Group students by level of experience with computing. Collaborative learning works best when students are grouped with others who have similar levels of experience. Students with little experience in computing can get discouraged and feel as if they don't belong--even if they are performing well--when they are in a group with others who have a lot of experience.

Don't further isolate women or minorities. When possible, don’t put women--or other students who are underrepresented in computing--one to a group.

Examples from the collection

Computational Creativity Exercise (CCE): Storytelling

In this assignment students work as a team to develop chapters of a story where the first and last sentence of the chapter is prescribed. Students first work independently developing their own chapter and then work collaboratively to identify and resolve logical inconsistencies in the chapters in order to produce a final coherent story.  This exercise will allow students to practice problem decomposition, abstraction, and evaluation, and also debugging and testing.

This exercise was developed as part of the NSF-funded Computational Creativity project at the University of Nebraska-Lincoln.

Engagement Excellence

POGIL: Search I - Text Search

This is a team-based classroom activity designed for Process-Oriented Guided Inquiry Learning (POGIL). Teams of 3-4 students work together--and offline--to explore how text searches work using the classic poem, The Blind Men and the Elephant, as the search target. Groups work through different search approaches to better understand how computers search through text.

This is part one of a two part series on POGIL Search. Part II can be found here. The attached file is the student version of the activity. Please contact the author (Clif Kussmaul, clif@kussmaul.org) for the teacher versions with solutions and additional information.

Engagement Excellence

Towers of Hanoi

In this lab, students using process oriented guided inquiry learning (POGIL) dissect a program that solves the Towers of Hanoi puzzle. Three increasingly sophisticated implementations are provided: one that hard-codes the solution, one where methods call other methods to solve simpler problem instances, and one using recursion. Learning objectives include understanding recursion and critical thinking. This lab allows students to read an existing program rather than creating one from scratch.

The author of this material was awarded a 2017 NCWIT Engagement Excellence Award for this and two other of his POGIL assignments. Learn more about the award at https://www.ncwit.org/project/ncwit-engagecsedu-engagement-excellence-awards.

Engagement Excellence

Resources

Algorithm Investigator

This lab helps students gain experience and proficiency with algorithm analysis and the concept of time complexity. Students will not write code, but rather will identify mystery code based on run times for different input sizes. 

This assignment provides students with four short code segments and a program with a graphical interface. The provided program allows students to enter an input size and run one of four ‘mystery’ algorithms.  Elapsed time is displayed after each run. Students must match code segments with 'mystery' algorithms.  This requires that students plot run times for different input sizes for each 'mystery' algorithm, identify the asymptotic run time (big-O) of each code segment, then perform the matching. 

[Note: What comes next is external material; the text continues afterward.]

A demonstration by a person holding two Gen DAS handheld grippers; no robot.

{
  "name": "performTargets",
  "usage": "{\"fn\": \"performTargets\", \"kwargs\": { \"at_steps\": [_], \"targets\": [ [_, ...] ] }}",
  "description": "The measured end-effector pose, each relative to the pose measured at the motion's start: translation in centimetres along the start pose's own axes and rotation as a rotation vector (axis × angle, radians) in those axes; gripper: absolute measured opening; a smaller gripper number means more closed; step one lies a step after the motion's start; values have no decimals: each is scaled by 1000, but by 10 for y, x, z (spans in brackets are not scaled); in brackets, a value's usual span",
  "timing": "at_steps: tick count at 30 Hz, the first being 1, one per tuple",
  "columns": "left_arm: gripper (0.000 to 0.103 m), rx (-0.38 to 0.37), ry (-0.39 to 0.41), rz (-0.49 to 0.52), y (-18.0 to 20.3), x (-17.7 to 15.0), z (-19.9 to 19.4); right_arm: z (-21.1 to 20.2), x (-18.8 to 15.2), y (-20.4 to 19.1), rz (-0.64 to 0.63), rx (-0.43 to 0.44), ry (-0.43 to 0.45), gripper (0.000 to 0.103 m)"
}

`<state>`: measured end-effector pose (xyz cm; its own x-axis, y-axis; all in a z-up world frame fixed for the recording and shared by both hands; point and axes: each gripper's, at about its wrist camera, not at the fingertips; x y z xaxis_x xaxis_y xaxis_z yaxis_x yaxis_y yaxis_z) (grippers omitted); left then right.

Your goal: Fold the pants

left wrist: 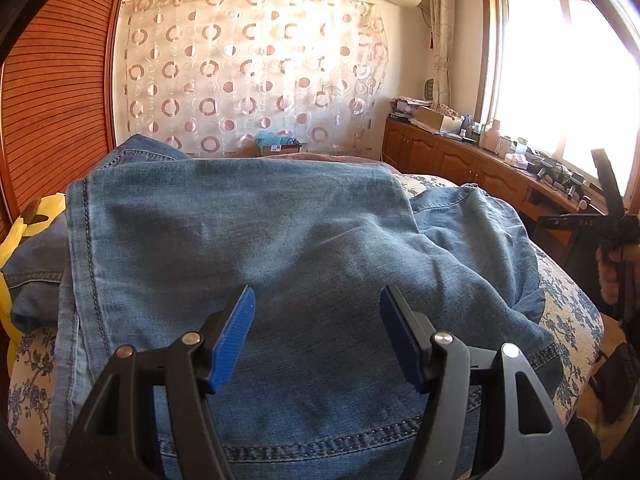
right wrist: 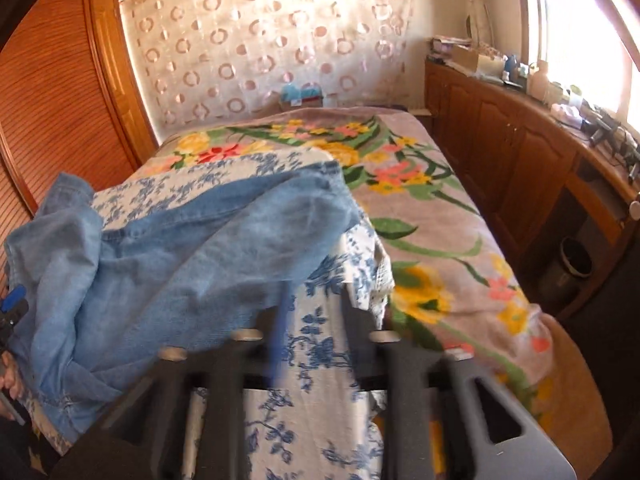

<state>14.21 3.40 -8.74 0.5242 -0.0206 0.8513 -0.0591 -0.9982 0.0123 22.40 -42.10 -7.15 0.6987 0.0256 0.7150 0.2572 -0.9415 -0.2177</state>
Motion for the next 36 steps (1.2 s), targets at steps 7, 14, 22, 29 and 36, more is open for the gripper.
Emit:
{"fn": "performTargets", "kwargs": {
  "at_steps": [7, 14, 22, 29, 36],
  "targets": [
    [65, 2, 4, -3, -1, 0, 1, 46, -7, -15, 16, 63, -87, 45],
    [65, -2, 5, -5, 0, 0, 1, 44, -4, -20, -4, 61, -85, 2],
    [65, -5, -3, -3, 0, 0, 4, -25, 4, -18, -49, 38, -4, 0],
    [65, -5, -4, -6, -1, 0, 3, -29, -12, -5, 7, -35, -11, 8],
    [65, -5, -5, -4, -1, 0, 3, -15, -28, 8, 57, 0, -38, 41]
  ]
}}
Point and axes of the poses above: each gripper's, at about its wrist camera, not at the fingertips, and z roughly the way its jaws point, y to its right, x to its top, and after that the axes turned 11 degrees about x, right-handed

Before attempting this assignment, students need a basic understanding of algorithm analysis, equivalent to one or two lectures on the topic and the ability to read and understand code written by someone else, including loops and arrays.

Boolean Logic - Java

This classroom activity uses Process Oriented Guided Inquiry Learning (POGIL) to introduce students to Java. Students work in small teams to answer a series of questions about relational and conditional operators. The instructor facilitates interaction among teams, offers guidance and encouragement, and summarizes key concepts.

Learning Objectives:
* Evaluate boolean expressions with relational operators (<, >, <=, >=, ==, !=).
* Explain the difference between assignment (=) and equality (==) operators.
* Evaluate boolean expressions that involve comparisons with &&, ||, and !.
* Evaluate complex logic expressions based on operator precedence.

Introduction to Java

This classroom activity uses Process Oriented Guided Inquiry Learning (POGIL) to introduce students to Java. Students work in small teams to answer a series of questions about variables and assignment. The instructor facilitates interaction among teams, offers guidance and encouragement, and summarizes key concepts.

Learning Objectives:
* Identify components of the "hello world" program.
* Write Java code to declare int and double variables.
* Explain what it means to assign a value to a variable.
* Leverage the prior knowledge and experience of others.

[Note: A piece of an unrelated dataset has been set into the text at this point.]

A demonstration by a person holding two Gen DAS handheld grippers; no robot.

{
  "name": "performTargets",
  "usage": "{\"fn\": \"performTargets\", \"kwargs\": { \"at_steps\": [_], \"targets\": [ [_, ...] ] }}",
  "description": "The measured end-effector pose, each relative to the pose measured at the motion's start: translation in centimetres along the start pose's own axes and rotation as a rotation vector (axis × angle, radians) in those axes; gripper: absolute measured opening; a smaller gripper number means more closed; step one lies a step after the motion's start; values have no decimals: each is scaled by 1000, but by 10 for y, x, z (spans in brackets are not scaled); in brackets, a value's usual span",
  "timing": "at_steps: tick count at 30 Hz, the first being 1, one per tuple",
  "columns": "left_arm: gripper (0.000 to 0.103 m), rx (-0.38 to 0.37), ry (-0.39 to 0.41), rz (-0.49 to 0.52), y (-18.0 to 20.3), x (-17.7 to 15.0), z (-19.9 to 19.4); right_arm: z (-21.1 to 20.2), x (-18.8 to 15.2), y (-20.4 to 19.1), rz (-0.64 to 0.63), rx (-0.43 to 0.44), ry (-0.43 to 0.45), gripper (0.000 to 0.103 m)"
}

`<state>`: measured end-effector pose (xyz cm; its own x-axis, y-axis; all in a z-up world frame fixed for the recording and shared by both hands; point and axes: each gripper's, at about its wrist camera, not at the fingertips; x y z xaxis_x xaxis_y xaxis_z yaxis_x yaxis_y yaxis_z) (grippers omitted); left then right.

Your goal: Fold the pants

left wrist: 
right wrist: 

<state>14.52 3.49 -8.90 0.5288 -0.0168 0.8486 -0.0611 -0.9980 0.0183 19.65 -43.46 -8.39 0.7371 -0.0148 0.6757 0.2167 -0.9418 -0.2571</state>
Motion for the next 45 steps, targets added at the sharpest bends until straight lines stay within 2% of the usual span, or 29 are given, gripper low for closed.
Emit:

Conditions and Logic - Python

This classroom activity uses Process Oriented Guided Inquiry Learning (POGIL) to introduce students to Python. Students work in small teams to answer a series of questions. They run examples in a Python Shell and discuss the results. The instructor facilitates interaction among teams, offers guidance and encouragement, and summarizes key concepts.

Learning Objectives:
* Evaluate boolean expressions with comparison operators (<, >, <=, >=, ==, !=).
* Explain the syntax and meaning of if/else statements and indented blocks.
* Evaluate boolean expressions that involve comparisons with and, or, and not.
* Evaluate complex logic expressions based on operator precedence.

Introduction to Python

This classroom activity uses Process Oriented Guided Inquiry Learning (POGIL) to introduce students to Python. Students work in small teams to answer a series of questions. They run examples in a Python Shell and discuss the results. The instructor facilitates interaction among teams, offers guidance and encouragement, and summarizes key concepts.

Learning Objectives:
* Describe differences between program and output text.
* Identify and execute Python functions for input/output.
* Write assignment statements and use assigned variables.
* Leverage the prior knowledge and experience of others.

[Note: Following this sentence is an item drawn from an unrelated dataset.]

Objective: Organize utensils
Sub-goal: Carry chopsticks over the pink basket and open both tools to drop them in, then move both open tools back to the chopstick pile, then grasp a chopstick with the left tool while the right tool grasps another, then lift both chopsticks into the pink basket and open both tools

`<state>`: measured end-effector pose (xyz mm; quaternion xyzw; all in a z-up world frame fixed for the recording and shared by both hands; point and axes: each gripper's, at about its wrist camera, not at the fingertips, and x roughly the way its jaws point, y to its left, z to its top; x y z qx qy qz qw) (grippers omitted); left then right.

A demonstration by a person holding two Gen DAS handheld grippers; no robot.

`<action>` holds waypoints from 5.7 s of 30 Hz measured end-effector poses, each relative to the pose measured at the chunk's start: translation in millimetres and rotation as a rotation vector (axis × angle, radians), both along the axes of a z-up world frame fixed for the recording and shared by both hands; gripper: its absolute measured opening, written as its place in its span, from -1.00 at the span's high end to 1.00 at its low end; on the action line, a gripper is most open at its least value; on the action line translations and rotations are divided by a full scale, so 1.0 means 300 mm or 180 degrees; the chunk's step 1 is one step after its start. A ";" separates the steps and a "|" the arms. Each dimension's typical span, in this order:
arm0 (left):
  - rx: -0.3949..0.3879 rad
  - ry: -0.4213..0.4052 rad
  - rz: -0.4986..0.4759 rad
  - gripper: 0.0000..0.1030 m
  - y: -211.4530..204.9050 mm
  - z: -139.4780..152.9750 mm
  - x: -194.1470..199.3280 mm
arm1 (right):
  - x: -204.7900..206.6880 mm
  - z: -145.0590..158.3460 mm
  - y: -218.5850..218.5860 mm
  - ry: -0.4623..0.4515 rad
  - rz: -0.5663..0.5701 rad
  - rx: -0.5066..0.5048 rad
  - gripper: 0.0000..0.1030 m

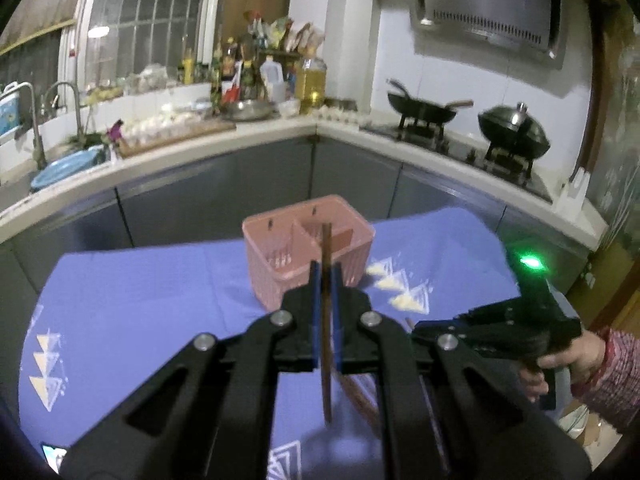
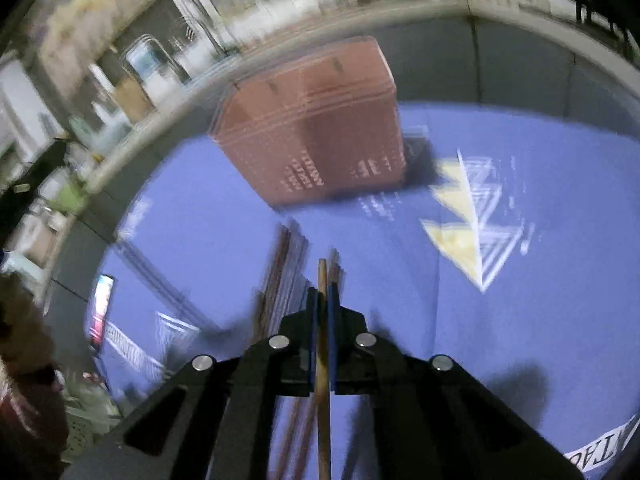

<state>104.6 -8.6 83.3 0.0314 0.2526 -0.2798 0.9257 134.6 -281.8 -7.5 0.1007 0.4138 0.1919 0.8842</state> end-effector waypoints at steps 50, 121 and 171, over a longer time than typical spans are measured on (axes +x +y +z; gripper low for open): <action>-0.0361 -0.0050 0.0635 0.43 0.090 -0.005 0.051 | 0.015 0.458 0.049 -0.1669 -0.0453 0.0424 0.12; 0.0863 0.1260 0.0056 0.85 -0.073 -0.577 0.127 | 0.036 -0.227 0.140 0.0113 -0.0139 -0.0916 0.85; -0.0128 -0.0425 0.0590 0.91 -0.102 0.196 0.394 | 0.346 0.508 0.163 -0.2191 -0.0759 0.0183 0.90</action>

TEACHING PAPER: Implementing UNL’s Computational Creativity Exercises

In this teaching paper, the creators of the Computational Creativity unplugged activities explain the rationale for their approach to combining instruction in computational thinking and in creativity, and provide guidance on implementing their activities in your courses.

CS2 Syllabus

The CS2 course introduces object-oriented programming, data structures, and more sophisticated algorithms than in CS 171 (Computer Science I) which is a prerequisite for this course. You are not expected to have any prior experience with Java. In terms of the ACM’s Computer Science Curriculum 2013, this course addresses the following knowledge areas: • Algorithms and Complexity (AL) • Discrete Structures (DS) • Programming Languages (PL) • Software Development Fundamentals (SDF) • Software Engineering (SE)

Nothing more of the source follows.